Take the material below and reproduce, word for word, only the lines from the line with "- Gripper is" through the line with "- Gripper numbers".

::::::

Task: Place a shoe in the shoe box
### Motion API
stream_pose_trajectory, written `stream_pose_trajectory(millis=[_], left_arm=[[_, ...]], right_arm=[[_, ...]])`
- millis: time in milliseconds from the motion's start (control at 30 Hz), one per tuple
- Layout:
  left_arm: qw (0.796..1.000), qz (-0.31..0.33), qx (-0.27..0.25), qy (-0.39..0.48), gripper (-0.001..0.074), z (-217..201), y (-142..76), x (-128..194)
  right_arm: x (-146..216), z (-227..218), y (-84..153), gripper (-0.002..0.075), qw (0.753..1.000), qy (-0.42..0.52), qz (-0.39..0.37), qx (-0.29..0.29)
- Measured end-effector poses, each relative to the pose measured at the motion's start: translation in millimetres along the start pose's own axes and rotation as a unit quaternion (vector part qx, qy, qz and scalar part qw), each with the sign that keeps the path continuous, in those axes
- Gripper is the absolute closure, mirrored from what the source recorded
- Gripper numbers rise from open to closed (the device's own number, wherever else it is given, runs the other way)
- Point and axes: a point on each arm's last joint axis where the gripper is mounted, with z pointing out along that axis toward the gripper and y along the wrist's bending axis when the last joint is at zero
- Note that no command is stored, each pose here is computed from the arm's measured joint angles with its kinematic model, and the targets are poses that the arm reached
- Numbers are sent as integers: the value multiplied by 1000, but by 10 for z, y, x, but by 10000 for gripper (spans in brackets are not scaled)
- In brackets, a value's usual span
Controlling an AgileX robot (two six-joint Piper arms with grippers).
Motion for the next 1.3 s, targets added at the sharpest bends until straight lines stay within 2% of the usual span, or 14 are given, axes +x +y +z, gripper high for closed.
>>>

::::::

Answer box
- Gripper is the absolute closure, mirrored from what the source recorded
- Gripper numbers rise from open to closed (the device's own number, wherever else it is given, runs the other way)

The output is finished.